Structured Log Format

All logs are structured JSON via tracing:

{
  "timestamp": "2026-05-15T14:30:00Z",
  "level": "info",
  "message": "score created",
  "span": {"method": "ScoreService/CreateScore", "trace_id": "abc123"},
  "fields": {"event_id": "018f...", "shooter_id": "018f...", "org_id": "018f..."}
}

No unstructured string logs. Every log entry is queryable in Loki.

Client-Side

Mobile Apps (iOS + Android)

Native crash and error reporting, plus custom event tracking:

ConcerniOSAndroid
Crash reportingNative crash logs (PLCrashReporter or similar)Native crash logs (uncaught exception handler)
Error eventsReported to server via a lightweight reporting RPCSame
Custom eventsSync failures, queue flush outcomes, offline durationSame

Client error reports are sent to the server via a dedicated ConnectRPC service:

service TelemetryService {
  rpc ReportError(ErrorReport) returns (ReportResponse);
  rpc ReportEvent(EventReport) returns (ReportResponse);
}

This keeps client telemetry in the same infrastructure — no separate third-party SDK required at MVP. If a dedicated service like Sentry is adopted later, the client-side reporting interface stays the same; only the server-side handler changes.

PWA

Browser-level error capture via window.onerror and unhandledrejection. Reported through the same TelemetryService RPC when online. Limited compared to native — no background crash reporting.

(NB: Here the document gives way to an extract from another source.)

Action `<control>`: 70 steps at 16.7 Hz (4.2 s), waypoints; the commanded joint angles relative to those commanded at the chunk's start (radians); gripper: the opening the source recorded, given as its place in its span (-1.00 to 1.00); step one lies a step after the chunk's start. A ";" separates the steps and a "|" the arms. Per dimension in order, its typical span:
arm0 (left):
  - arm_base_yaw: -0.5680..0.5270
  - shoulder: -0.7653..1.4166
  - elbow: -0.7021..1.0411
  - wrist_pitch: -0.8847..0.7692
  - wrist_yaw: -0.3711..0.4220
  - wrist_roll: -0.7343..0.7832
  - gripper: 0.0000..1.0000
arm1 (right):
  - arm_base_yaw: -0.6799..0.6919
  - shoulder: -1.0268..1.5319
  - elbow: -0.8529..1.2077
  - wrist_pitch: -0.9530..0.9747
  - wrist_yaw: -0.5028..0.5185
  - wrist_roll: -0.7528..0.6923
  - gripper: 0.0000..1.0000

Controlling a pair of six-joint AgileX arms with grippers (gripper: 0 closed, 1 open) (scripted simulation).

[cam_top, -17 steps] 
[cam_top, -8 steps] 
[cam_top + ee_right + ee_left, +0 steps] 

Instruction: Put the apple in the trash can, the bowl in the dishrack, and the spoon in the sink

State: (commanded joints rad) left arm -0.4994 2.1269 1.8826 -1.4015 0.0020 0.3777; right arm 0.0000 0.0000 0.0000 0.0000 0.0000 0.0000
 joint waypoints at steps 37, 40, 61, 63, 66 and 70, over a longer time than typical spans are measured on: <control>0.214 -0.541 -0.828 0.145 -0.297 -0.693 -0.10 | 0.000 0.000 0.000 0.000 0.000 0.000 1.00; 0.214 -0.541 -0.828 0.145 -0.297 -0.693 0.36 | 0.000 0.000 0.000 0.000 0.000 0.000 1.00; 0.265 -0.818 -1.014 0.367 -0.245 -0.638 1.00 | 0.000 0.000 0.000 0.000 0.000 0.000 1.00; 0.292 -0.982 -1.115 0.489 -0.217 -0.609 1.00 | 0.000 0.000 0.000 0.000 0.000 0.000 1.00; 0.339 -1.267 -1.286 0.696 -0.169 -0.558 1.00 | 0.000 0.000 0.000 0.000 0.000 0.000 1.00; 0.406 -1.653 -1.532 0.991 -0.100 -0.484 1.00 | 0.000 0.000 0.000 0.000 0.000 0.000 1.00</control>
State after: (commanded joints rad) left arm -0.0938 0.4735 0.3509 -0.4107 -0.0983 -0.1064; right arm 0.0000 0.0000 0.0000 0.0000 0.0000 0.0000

What to Report from Clients

  • Crashes — stack trace, device info, app version
  • Sync failures — RPC method, error code, retry count, offline duration
  • Queue state — queue depth at flush, flush success/failure
  • Performance — app startup time, time-to-interactive

Deployment

Observability services run as containers alongside the application:

# Added to docker-compose.yml
services:
  prometheus:
    image: prom/prometheus:latest
    volumes:
      - ./prometheus.yml:/etc/prometheus/prometheus.yml
 
  loki:
    image: grafana/loki:latest
 
  grafana:
    image: grafana/grafana:latest
    ports:
      - "3000:3000"

For white-label deployments, observability containers are optional — the customer can include them or point to their own monitoring infrastructure.

Modularity

The design is intentionally layered to allow swapping components:

LayerCurrentCould Swap To
Instrumentationtracing + OpenTelemetryNo reason to swap — this is the standard
Log backendLokiDatadog, Elasticsearch, CloudWatch
Metrics backendPrometheusDatadog, CloudWatch, managed Prometheus
Trace backendGrafana (via OTLP)Jaeger, Datadog, Honeycomb
Client reportingCustom TelemetryService RPCSentry SDK, Crashlytics
DashboardsGrafanaDatadog dashboards, managed Grafana

Swapping any backend is a configuration change in the observability/ module or docker-compose.yml. Application code is unaffected.